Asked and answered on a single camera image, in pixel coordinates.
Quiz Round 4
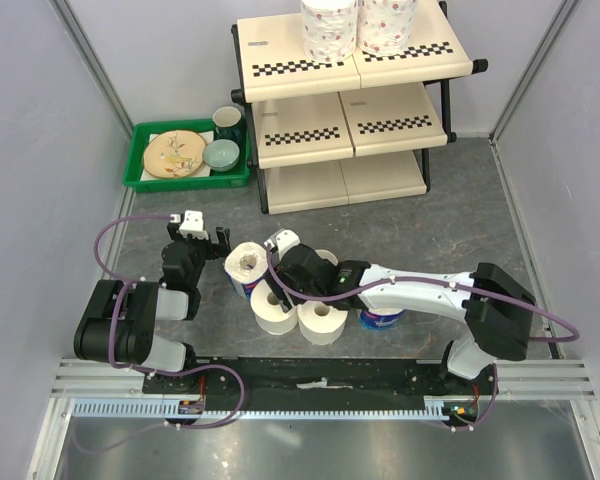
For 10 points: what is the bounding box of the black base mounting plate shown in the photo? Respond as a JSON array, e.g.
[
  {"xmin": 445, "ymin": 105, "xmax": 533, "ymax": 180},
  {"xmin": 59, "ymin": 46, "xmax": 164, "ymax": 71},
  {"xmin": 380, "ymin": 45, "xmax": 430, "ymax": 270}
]
[{"xmin": 142, "ymin": 355, "xmax": 501, "ymax": 416}]

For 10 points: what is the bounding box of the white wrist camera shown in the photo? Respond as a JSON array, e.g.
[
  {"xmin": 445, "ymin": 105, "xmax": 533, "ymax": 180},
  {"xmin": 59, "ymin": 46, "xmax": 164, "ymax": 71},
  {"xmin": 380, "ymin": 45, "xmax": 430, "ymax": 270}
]
[
  {"xmin": 178, "ymin": 210, "xmax": 209, "ymax": 240},
  {"xmin": 264, "ymin": 229, "xmax": 301, "ymax": 258}
]

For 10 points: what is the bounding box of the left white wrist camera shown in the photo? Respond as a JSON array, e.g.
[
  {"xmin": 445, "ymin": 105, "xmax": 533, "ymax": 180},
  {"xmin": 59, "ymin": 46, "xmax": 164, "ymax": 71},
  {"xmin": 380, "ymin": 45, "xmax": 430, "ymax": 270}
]
[{"xmin": 178, "ymin": 210, "xmax": 209, "ymax": 240}]

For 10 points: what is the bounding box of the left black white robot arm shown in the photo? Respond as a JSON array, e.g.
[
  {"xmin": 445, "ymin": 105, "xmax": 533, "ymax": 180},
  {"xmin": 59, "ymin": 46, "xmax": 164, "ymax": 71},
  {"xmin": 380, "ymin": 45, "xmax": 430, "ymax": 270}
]
[{"xmin": 73, "ymin": 223, "xmax": 231, "ymax": 393}]

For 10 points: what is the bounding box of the floral white paper towel roll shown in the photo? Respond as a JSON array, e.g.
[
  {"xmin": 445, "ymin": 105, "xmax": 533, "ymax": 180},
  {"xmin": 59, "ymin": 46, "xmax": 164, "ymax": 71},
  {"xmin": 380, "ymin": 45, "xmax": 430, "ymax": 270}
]
[{"xmin": 357, "ymin": 0, "xmax": 419, "ymax": 57}]

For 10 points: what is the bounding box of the dark green mug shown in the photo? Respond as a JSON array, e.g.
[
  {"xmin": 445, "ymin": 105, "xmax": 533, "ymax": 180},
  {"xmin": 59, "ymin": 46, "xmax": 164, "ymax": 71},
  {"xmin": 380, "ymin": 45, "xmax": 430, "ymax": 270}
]
[{"xmin": 212, "ymin": 106, "xmax": 242, "ymax": 144}]

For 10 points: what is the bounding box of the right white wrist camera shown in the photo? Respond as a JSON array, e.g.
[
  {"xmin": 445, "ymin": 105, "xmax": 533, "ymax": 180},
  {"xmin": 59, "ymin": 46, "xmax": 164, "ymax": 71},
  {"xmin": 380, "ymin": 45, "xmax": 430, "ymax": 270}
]
[{"xmin": 264, "ymin": 229, "xmax": 301, "ymax": 258}]

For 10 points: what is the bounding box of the cream three-tier shelf rack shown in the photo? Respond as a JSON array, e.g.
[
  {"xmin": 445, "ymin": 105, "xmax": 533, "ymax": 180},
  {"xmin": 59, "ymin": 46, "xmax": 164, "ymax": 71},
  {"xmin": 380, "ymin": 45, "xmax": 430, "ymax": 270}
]
[{"xmin": 231, "ymin": 1, "xmax": 489, "ymax": 214}]

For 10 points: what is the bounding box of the blue wrapped paper towel roll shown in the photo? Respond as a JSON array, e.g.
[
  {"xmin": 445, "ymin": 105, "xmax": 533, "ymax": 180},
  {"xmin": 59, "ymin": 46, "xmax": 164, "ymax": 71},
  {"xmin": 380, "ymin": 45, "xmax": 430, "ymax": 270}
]
[
  {"xmin": 224, "ymin": 242, "xmax": 268, "ymax": 300},
  {"xmin": 357, "ymin": 308, "xmax": 404, "ymax": 330}
]

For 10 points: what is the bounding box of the plain white paper towel roll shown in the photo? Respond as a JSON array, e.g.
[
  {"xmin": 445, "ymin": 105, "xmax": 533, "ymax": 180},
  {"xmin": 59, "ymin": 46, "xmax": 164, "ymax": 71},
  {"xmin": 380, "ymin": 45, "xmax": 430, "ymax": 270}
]
[
  {"xmin": 297, "ymin": 301, "xmax": 348, "ymax": 346},
  {"xmin": 250, "ymin": 280, "xmax": 298, "ymax": 336}
]

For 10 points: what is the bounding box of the floral ceramic plate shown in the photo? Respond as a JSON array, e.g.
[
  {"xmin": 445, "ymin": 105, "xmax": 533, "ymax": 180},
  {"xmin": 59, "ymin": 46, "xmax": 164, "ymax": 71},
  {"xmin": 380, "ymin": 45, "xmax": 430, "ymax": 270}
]
[{"xmin": 142, "ymin": 129, "xmax": 208, "ymax": 180}]

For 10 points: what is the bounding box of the green plastic tray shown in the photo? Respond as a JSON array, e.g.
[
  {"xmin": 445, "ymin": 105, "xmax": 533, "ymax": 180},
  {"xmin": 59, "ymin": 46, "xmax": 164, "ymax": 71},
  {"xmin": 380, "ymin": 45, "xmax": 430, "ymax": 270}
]
[{"xmin": 123, "ymin": 118, "xmax": 251, "ymax": 194}]

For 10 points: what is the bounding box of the yellow ceramic mug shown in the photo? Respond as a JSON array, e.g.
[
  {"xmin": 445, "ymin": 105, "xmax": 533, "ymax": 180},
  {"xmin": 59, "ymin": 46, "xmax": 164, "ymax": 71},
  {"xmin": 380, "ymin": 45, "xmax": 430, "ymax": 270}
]
[{"xmin": 316, "ymin": 249, "xmax": 338, "ymax": 266}]

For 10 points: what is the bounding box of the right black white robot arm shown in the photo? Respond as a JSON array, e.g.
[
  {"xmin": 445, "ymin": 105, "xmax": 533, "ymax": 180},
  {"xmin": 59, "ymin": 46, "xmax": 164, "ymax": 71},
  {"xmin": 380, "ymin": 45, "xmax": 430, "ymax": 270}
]
[{"xmin": 265, "ymin": 243, "xmax": 536, "ymax": 394}]

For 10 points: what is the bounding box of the light green ceramic bowl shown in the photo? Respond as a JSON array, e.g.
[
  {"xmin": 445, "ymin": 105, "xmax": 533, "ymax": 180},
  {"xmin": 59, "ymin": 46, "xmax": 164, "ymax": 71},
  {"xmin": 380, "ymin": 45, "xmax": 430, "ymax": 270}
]
[{"xmin": 203, "ymin": 139, "xmax": 240, "ymax": 172}]

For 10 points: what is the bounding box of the blue slotted cable duct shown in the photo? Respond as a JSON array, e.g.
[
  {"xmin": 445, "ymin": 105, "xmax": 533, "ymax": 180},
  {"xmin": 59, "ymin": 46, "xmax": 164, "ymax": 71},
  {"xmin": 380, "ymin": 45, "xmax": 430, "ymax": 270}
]
[{"xmin": 72, "ymin": 398, "xmax": 477, "ymax": 421}]

- - -

▶ [EXERCISE GOAL] For the word "roll", how many lines in the records above contain it? Answer with the number and nothing else.

▶ [RESPONSE AREA] 3